Der ukrainische Präsident Wolodymyr Selenskyj verdächtigt Russland eines geplanten Anschlags auf das Atomkraftwerk Saporischschja. Laut ukrainischen Geheimdienstinformation habe das russische Militär auf den Dächern mehrerer Reaktorblöcke des AKW Gegenstände platziert, "die Sprengstoff ähneln", sagte Selenskyj. Moskau dagegen sieht die Gefahr einer Sabotage seitens der Ukraine groß. Es würden Maßnahmen ergriffen, sagte Präsidialamtssprecher Dmitri Peskow am Mittwoch.

Nach Angaben der Internationalen Atomenergiebehörde (IAEA) hat Europas größtes AKW erneut den Anschluss an seine externe Hauptstromleitung verloren. Saporischschja sei daher auf die erst kürzlich wiederhergestellte Ersatzversorgung durch eine weniger leistungsstarke Leitung angewiesen, erklärte IAEA-Chef Rafael Grossi am Dienstagabend in Wien.

Hauptstromleitung unterbrochen

Die einzige verbliebene 750-Kilovolt-(kV)-Stromleitung – von vier vor dem Konflikt verfügbaren – sei am Dienstag um 01.21 Uhr (Ortszeit) unterbrochen worden. "Es war nicht sofort bekannt, was den Stromausfall verursacht hat und wie lange er dauert", so die IAEA weiter. Der Strom werde beispielsweise zum Pumpen von Kühlwasser für die Anlage benötigt. "Diesmal konnte das Kraftwerk einen völligen Ausfall der gesamten externen Stromversorgung vermeiden – was bereits siebenmal während des Konflikts vorgekommen war –, aber die jüngste Stromleitungsunterbrechung verdeutlicht erneut die prekäre nukleare Sicherheitslage im Kraftwerk", so Grossi.
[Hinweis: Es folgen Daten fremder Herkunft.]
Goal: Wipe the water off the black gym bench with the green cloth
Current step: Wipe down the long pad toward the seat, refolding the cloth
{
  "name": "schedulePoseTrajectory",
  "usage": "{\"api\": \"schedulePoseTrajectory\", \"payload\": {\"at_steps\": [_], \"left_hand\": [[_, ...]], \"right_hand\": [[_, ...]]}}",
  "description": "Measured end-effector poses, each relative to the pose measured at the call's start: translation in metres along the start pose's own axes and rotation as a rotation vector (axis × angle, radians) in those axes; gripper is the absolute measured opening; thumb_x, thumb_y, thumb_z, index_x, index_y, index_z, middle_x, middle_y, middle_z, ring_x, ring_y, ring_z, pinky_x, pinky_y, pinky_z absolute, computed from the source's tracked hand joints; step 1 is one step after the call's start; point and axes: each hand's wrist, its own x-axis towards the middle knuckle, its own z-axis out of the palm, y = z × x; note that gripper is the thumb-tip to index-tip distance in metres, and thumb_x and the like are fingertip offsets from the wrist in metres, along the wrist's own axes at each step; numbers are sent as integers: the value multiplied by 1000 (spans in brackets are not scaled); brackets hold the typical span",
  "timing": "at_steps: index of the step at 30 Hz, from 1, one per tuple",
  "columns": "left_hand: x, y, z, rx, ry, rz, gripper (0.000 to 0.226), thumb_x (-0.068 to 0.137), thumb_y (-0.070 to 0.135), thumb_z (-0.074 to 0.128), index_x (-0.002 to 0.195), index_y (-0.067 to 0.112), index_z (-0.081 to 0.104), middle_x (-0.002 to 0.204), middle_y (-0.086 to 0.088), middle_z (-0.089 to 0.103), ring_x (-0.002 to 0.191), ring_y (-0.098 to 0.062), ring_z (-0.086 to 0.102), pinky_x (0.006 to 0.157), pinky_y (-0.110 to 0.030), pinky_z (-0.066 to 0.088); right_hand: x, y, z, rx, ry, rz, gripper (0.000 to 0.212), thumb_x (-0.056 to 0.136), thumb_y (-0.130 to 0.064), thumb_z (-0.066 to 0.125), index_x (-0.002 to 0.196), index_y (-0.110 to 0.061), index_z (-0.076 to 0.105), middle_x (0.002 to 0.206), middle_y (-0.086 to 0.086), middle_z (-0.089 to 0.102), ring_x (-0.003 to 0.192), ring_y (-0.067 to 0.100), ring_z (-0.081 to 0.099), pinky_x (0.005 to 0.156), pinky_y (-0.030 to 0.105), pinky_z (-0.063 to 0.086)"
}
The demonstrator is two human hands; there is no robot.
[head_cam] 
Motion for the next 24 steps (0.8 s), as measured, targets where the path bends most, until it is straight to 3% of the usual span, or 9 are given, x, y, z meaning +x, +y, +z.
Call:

Ukraine kritisiert Vorgehen der IAEA

Die Ukraine kritisierte unterdessen die IAEA wegen ihres Umgangs mit dem russisch besetzten Atomkraftwerk Saporischschja. Mit Blick auf IAEA-Chef Grossi sagte der Berater des Präsidentenbüros, Mychajlo Podoljak: "Der Mensch ist absolut unwirksam beim Management des Schlüsselrisikos." Die IAEA habe "klare Einflusshebel" auf Russland, sagte er in der Nacht auf Mittwoch im ukrainischen Nachrichtenfernsehen. Druck auf den staatlichen Atomkonzern Rosatom hätte einen Abzug der Russen und eine Minenräumung erzwingen können, argumentierte er.

Podoljak sprach dabei von einer "Clownerie" und bezeichnete Grossi als "dieser Mensch" und "das Subjekt Grossi". Die Ukraine warnt seit fast zwei Wochen vor einem angeblich von Russland vorbereiteten Terroranschlag auf das AKW. Moskau hatte am Dienstag wiederum Kiew vorgeworfen, das Atomkraftwerk mit Raketen und Kamikazedrohnen angreifen zu wollen, um einen atomaren Unfall zu verursachen.

Russland wirft Ukraine Anschlagspläne vor

Renat Kartschaa, Berater des Chefs der russischen Atomenergiebehörde Rosenergoatom, behauptete am Dienstag im Staatsfernsehen, die ukrainischen Streitkräfte würden bereits in der Nacht auf Mittwoch versuchen, das AKW mit Raketen und Drohnen anzugreifen. Demnach soll nicht nur das AKW beschossen werden, sondern auch zeitgleich eine mit Atomabfällen bestückte Bombe abgeworfen werden. Beweise für die Anschuldigung brachte der hochrangige Moskauer Beamte nicht vor.

Russische Truppen haben kurz nach Beginn des von Kreml-Chef Wladimir Putin befohlenen Angriffskriegs gegen die Ukraine das AKW Saporischschja besetzt und halten es seither unter Kontrolle. Mehrfach ist die Anlage unter Beschuss geraten, wofür sich beide Kriegsparteien gegenseitig verantwortlich machen. International ist die Sorge vor einer Atomkatastrophe groß – auch wenn das Kraftwerk inzwischen in den Kaltbetrieb versetzt wurde.